The \(m \times n\) matrix in which every entry is zero is called the \(m \times n\) zero matrix and is denoted as \(0\) (or \(0_{mn}\) if it is important to emphasize the size). Hence,
\[0 + X = X \nonumber \]
holds for all \(m \times n\) matrices \(X\). The negative of an \(m \times n\) matrix \(A\) (written \(-A\)) is defined to be the \(m \times n\) matrix obtained by multiplying each entry of \(A\) by \(-1\). If \(A = \left[ a_{ij} \right]\), this becomes \(-A = \left[ -a_{ij} \right]\). Hence,
\[A + (-A) = 0 \nonumber \]
holds for all matrices \(A\) where, of course, \(0\) is the zero matrix of the same size as \(A\).
A closely related notion is that of subtracting matrices. If \(A\) and \(B\) are two \(m \times n\) matrices, their difference \(A - B\) is defined by
\[A - B = A + (-B) \nonumber \]
Note that if \(A = \left[ a_{ij} \right]\) and \(B = \left[ b_{ij} \right]\), then
\[A - B = \left[ a_{ij} \right] + \left[ -b_{ij} \right] = \left[ a_{ij} - b_{ij} \right] \nonumber \]
is the \(m \times n\) matrix formed by subtracting corresponding entries.
Let \(A = \left[ \begin{array}{rrr} 3 & -1 & 0 \\ 1 & 2 & -4 \end{array} \right]\), \(B = \left[ \begin{array}{rrr} 1 & -1 & 1 \\ -2 & 0 & 6 \end{array} \right]\), \(C = \left[ \begin{array}{rrr} 1 & 0 & -2 \\ 3 & 1 & 1 \end{array} \right]\). Compute \(-A\), \(A - B\), and
\(A + B - C\).
Solution
\[\begin{aligned} -A &= \left[ \begin{array}{rrr} -3 & 1 & 0 \\ -1 & -2 & 4 \end{array} \right] \\ A - B &= \left[ \begin{array}{lcr} 3 - 1 & -1 - (-1) & 0 - 1 \\ 1 - (-2) & 2 - 0 & -4 - 6 \end{array} \right] = \left[ \begin{array}{rrr} 2 & 0 & -1 \\ 3 & 2 & -10 \end{array} \right] \\ A + B - C &= \left[ \begin{array}{rrl} 3 + 1 - 1 & -1 - 1 - 0 & 0 + 1 -(-2) \\ 1 - 2 - 3 & 2 + 0 - 1 & -4 + 6 -1 \end{array} \right] = \left[ \begin{array}{rrr} 3 & -2 & 3 \\ -4 & 1 & 1 \end{array} \right]\end{aligned} \nonumber \]

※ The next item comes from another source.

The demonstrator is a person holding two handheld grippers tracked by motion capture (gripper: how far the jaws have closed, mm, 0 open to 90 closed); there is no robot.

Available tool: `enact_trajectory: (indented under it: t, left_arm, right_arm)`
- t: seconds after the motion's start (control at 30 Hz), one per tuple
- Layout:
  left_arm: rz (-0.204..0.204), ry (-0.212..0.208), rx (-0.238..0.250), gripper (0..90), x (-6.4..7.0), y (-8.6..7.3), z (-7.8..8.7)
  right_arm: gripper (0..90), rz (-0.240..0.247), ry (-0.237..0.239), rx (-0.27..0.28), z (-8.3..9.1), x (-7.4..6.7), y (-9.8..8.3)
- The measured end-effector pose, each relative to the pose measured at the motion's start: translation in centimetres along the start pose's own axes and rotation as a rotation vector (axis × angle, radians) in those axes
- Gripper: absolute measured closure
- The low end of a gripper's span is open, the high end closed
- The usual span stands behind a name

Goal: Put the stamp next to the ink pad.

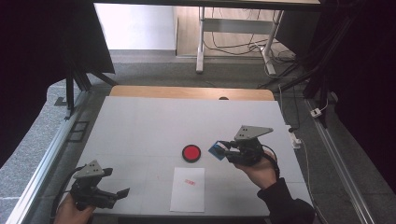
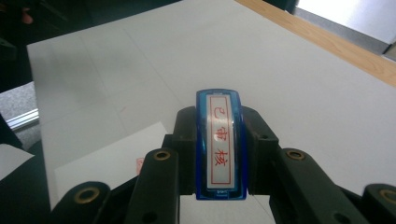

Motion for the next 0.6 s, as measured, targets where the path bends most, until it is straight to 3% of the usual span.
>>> enact_trajectory:
  t: [0.6]
  left_arm:
    - [-0.002,0.008,-0.008,0.7,0.1,0.0,-0.1]
  right_arm:
    - [70.6,-0.034,-0.14,-0.077,0.3,3.8,-2.5]
Point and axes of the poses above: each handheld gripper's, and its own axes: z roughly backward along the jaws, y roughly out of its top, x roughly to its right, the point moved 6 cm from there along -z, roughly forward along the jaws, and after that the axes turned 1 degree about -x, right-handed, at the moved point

Solve \(\left[ \begin{array}{rr} 3 & 2 \\ -1 & 1 \end{array} \right] + X = \left[ \begin{array}{rr} 1 & 0 \\ -1 & 2 \end{array} \right]\) where \(X\) is a matrix.
Solution
We solve a numerical equation \(a + x = b\) by subtracting the number \(a\) from both sides to obtain \(x = b - a\). This also works for matrices. To solve \(\left[ \begin{array}{rr} 3 & 2 \\ -1 & 1 \end{array} \right] + X = \left[ \begin{array}{rr} 1 & 0 \\ -1 & 2 \end{array} \right]\) simply subtract the matrix \(\left[ \begin{array}{rr} 3 & 2 \\ -1 & 1 \end{array} \right]\) from both sides to get
\[X = \left[ \begin{array}{rr} 1 & 0 \\ -1 & 2 \end{array} \right] - \left[ \begin{array}{rr} 3 & 2 \\ -1 & 1 \end{array} \right] = \left[ \begin{array}{cr} 1 - 3 & 0 - 2 \\ -1 - (-1) & 2 - 1 \end{array} \right] = \left[ \begin{array}{rr} -2 & -2 \\ 0 & 1 \end{array} \right] \nonumber \]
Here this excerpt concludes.